#### [WHAT NEEDS TO BE DONE]
Every entry, from first to last, is to be retyped without any alteration.

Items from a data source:
=======

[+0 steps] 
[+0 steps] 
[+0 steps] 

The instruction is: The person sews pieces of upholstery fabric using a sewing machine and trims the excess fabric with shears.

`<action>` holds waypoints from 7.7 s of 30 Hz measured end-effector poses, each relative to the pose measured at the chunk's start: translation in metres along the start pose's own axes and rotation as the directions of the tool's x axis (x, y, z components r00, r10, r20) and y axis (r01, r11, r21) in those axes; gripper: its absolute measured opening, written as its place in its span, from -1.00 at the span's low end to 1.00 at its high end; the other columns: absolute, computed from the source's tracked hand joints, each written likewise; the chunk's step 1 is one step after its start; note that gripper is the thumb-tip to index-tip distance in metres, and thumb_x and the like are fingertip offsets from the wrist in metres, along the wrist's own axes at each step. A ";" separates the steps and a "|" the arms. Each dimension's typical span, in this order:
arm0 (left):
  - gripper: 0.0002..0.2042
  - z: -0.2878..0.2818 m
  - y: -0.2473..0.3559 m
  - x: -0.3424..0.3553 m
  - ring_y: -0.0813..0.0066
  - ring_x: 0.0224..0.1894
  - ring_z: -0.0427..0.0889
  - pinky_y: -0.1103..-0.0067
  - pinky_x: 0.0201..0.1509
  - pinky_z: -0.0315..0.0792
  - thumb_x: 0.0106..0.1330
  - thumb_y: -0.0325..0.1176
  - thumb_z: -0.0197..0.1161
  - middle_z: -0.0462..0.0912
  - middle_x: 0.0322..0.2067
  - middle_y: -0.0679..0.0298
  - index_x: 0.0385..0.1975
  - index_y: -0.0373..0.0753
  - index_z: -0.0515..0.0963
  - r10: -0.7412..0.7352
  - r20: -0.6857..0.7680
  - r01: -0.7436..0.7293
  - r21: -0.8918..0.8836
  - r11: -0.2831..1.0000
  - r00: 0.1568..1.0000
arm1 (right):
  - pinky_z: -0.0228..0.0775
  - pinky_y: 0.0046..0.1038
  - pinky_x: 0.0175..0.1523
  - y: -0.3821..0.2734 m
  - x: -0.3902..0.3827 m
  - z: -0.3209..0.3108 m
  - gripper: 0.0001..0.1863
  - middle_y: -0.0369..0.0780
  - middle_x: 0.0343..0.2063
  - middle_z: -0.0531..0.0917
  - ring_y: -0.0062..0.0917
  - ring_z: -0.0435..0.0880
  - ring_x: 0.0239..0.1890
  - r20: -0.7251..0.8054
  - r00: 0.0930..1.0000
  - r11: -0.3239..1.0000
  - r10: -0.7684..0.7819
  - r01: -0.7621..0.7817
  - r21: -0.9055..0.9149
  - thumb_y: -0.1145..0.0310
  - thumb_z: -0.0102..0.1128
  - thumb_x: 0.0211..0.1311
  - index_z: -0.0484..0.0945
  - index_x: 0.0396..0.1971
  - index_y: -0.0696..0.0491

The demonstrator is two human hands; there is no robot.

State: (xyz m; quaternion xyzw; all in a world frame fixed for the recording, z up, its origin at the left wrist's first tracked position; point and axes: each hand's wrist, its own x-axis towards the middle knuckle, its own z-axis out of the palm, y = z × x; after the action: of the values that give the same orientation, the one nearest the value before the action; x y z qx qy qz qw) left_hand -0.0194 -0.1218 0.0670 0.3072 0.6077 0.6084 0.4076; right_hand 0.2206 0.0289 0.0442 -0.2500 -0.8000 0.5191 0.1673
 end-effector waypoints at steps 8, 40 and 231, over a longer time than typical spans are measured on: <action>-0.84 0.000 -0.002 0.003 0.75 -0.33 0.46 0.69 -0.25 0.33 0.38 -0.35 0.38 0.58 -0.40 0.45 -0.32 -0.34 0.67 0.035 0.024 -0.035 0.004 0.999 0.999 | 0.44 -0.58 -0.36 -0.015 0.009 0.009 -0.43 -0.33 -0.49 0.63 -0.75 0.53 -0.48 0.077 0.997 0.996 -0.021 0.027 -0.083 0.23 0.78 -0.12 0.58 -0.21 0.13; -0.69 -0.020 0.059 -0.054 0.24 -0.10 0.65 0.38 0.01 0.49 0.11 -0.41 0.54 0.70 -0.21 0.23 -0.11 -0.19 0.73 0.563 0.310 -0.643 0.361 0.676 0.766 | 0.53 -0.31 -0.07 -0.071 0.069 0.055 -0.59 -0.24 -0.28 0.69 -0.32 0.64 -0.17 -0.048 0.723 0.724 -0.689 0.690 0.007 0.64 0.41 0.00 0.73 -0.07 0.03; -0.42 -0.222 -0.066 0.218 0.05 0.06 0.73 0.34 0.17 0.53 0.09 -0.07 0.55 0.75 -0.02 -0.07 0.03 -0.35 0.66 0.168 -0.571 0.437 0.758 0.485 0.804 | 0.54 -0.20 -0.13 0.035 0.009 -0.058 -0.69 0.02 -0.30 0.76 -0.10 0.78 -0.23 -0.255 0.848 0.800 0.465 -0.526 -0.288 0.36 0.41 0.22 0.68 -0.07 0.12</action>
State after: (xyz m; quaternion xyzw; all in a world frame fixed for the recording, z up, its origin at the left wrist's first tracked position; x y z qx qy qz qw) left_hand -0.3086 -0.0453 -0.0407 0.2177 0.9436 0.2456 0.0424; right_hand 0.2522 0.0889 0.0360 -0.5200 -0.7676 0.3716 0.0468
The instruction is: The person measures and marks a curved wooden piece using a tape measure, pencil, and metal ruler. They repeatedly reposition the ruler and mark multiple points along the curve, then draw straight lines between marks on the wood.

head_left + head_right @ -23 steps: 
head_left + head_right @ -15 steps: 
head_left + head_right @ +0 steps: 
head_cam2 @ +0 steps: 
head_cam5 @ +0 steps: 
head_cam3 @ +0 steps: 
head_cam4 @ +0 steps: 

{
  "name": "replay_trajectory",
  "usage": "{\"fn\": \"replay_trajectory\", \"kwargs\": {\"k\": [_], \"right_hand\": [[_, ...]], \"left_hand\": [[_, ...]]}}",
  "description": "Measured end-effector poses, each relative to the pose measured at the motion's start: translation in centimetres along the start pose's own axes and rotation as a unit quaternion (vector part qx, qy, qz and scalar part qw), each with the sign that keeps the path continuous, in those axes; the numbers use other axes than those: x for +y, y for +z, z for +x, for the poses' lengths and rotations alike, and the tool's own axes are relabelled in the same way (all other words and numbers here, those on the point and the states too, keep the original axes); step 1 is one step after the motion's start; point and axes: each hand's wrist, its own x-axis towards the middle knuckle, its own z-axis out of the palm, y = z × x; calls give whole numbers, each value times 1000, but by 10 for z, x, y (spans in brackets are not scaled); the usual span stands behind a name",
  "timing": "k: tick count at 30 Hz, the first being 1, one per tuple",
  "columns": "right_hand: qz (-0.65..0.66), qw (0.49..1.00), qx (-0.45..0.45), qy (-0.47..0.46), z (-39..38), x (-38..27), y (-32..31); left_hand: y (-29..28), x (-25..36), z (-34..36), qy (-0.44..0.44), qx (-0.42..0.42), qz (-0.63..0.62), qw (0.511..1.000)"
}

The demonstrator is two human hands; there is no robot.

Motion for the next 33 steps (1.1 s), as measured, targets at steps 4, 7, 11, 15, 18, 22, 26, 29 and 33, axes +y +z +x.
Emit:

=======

#### [EXERCISE OUTPUT]
[+0 steps] 
[+0 steps] 
[+0 steps] 

The instruction is: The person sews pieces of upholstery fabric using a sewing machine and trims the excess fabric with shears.

`<action>` holds waypoints from 7.7 s of 30 Hz measured end-effector poses, each relative to the pose measured at the chunk's start: translation in metres along the start pose's own axes and rotation as the directions of the tool's x axis (x, y, z components r00, r10, r20) and y axis (r01, r11, r21) in those axes; gripper: its absolute measured opening, written as its place in its span, from -1.00 at the span's low end to 1.00 at its high end; the other columns: absolute, computed from the source's tracked hand joints, each written likewise; the chunk's step 1 is one step after its start; note that gripper is the thumb-tip to index-tip distance in metres, and thumb_x and the like are fingertip offsets from the wrist in metres, along the wrist's own axes at each step. A ";" separates the steps and a "|" the arms. Each dimension's typical span, in this order:
arm0 (left):
  - gripper: 0.0002..0.2042
  - z: -0.2878..0.2818 m
  - y: -0.2473..0.3559 m
  - x: -0.3424..0.3553 m
  - ring_y: -0.0813..0.0066
  - ring_x: 0.0224..0.1894
  - ring_z: -0.0427..0.0889
  - pinky_y: -0.1103..-0.0067
  - pinky_x: 0.0201..0.1509
  - pinky_z: -0.0315..0.0792
  - thumb_x: 0.0106..0.1330
  - thumb_y: -0.0325..0.1176
  - thumb_z: -0.0197..0.1161
  - middle_z: -0.0462..0.0912
  - middle_x: 0.0322..0.2067
  - middle_y: -0.0679..0.0298
  - index_x: 0.0385..0.1975
  - index_y: -0.0373..0.0753
  - index_z: -0.0515..0.0963
  - r10: -0.7412..0.7352
  - r20: -0.6857..0.7680
  - r01: -0.7436..0.7293
  - r21: -0.8918..0.8836
  - r11: -0.2831..1.0000
  - r00: 0.1568..1.0000
arm1 (right):
  - pinky_z: -0.0228..0.0775
  - pinky_y: 0.0046..0.1038
  - pinky_x: 0.0175..0.1523
  - y: -0.3821..0.2734 m
  - x: -0.3902..0.3827 m
  - z: -0.3209..0.3108 m
  - gripper: 0.0001..0.1863
  - middle_y: -0.0369..0.0780
  - middle_x: 0.0343..0.2063
  - middle_z: -0.0531..0.0917
  - ring_y: -0.0062..0.0917
  - ring_z: -0.0435..0.0880
  - ring_x: 0.0239..0.1890
  - r20: -0.7251..0.8054
  - r00: 0.0930..1.0000
  - r11: -0.3239..1.0000
  - r10: -0.7684..0.7819
  - r01: -0.7621..0.7817
  - r21: -0.9055..0.9149
  - thumb_y: -0.1145..0.0310
  - thumb_z: -0.0102..0.1128
  - thumb_x: 0.0211..0.1311
  - index_z: -0.0484..0.0945
  - index_x: 0.0396..0.1971
  - index_y: -0.0696..0.0491

The demonstrator is two human hands; there is no robot.

State: (xyz m; quaternion xyzw; all in a world frame fixed for the recording, z up, its origin at the left wrist's first tracked position; point and axes: each hand's wrist, its own x-axis towards the middle knuckle, its own z-axis out of the palm, y = z × x; after the action: of the values that give the same orientation, the one nearest the value before the action; x y z qx qy qz qw) left_hand -0.0194 -0.1218 0.0670 0.3072 0.6077 0.6084 0.4076; right_hand 0.2206 0.0289 0.0442 -0.2500 -0.8000 0.5191 0.1673
 end-effector waypoints at steps 8, 40 and 231, over a longer time than typical spans are measured on: <action>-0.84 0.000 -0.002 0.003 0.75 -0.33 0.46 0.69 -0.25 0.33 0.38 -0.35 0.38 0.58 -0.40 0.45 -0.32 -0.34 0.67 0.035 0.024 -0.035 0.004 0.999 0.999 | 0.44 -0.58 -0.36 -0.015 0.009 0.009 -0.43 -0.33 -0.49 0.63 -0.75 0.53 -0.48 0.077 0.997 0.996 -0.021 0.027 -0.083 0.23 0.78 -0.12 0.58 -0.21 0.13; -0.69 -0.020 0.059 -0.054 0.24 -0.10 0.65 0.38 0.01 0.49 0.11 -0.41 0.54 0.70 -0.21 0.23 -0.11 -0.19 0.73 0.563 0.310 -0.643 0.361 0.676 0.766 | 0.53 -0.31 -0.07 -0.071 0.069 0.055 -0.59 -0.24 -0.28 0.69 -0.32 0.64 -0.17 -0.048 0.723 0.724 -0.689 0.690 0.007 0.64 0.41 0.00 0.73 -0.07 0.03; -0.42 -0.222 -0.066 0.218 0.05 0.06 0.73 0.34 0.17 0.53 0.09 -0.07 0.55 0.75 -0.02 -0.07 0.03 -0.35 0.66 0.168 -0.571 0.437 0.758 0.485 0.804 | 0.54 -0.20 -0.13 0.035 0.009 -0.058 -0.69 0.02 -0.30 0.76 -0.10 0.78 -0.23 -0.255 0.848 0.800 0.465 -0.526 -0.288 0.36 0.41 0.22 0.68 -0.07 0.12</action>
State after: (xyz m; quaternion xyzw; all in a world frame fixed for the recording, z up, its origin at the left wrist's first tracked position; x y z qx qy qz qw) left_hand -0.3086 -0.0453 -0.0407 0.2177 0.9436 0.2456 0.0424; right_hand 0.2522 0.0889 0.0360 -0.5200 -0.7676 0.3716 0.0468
The instruction is: The person measures and marks a curved wooden piece using a tape measure, pencil, and metal ruler. They repeatedly reposition the ruler and mark multiple points along the curve, then draw straight lines between marks on the wood.

head_left + head_right @ -23 steps: 
head_left + head_right @ -15 steps: 
head_left + head_right @ +0 steps: 
head_cam2 @ +0 steps: 
head_cam5 @ +0 steps: 
head_cam3 @ +0 steps: 
head_cam4 @ +0 steps: 

{
  "name": "replay_trajectory",
  "usage": "{\"fn\": \"replay_trajectory\", \"kwargs\": {\"k\": [_], \"right_hand\": [[_, ...]], \"left_hand\": [[_, ...]]}}",
  "description": "Measured end-effector poses, each relative to the pose measured at the motion's start: translation in centimetres along the start pose's own axes and rotation as a unit quaternion (vector part qx, qy, qz and scalar part qw), each with the sign that keeps the path continuous, in those axes; the numbers use other axes than those: x for +y, y for +z, z for +x, for the poses' lengths and rotations alike, and the tool's own axes are relabelled in the same way (all other words and numbers here, those on the point and the states too, keep the original axes); step 1 is one step after the motion's start; point and axes: each hand's wrist, its own x-axis towards the middle knuckle, its own z-axis out of the palm, y = z × x; calls give whole numbers, each value times 1000, but by 10 for z, x, y (spans in brackets are not scaled); the usual span stands behind a name",
  "timing": "k: tick count at 30 Hz, the first being 1, one per tuple",
  "columns": "right_hand: qz (-0.65..0.66), qw (0.49..1.00), qx (-0.45..0.45), qy (-0.47..0.46), z (-39..38), x (-38..27), y (-32..31); left_hand: y (-29..28), x (-25..36), z (-34..36), qy (-0.44..0.44), qx (-0.42..0.42), qz (-0.63..0.62), qw (0.511..1.000)"
}

The demonstrator is two human hands; there is no robot.

Motion for the next 33 steps (1.1 s), as measured, targets at steps 4, 7, 11, 15, 18, 22, 26, 29 and 33, axes +y +z +x.
Emit:

The full answer has been given.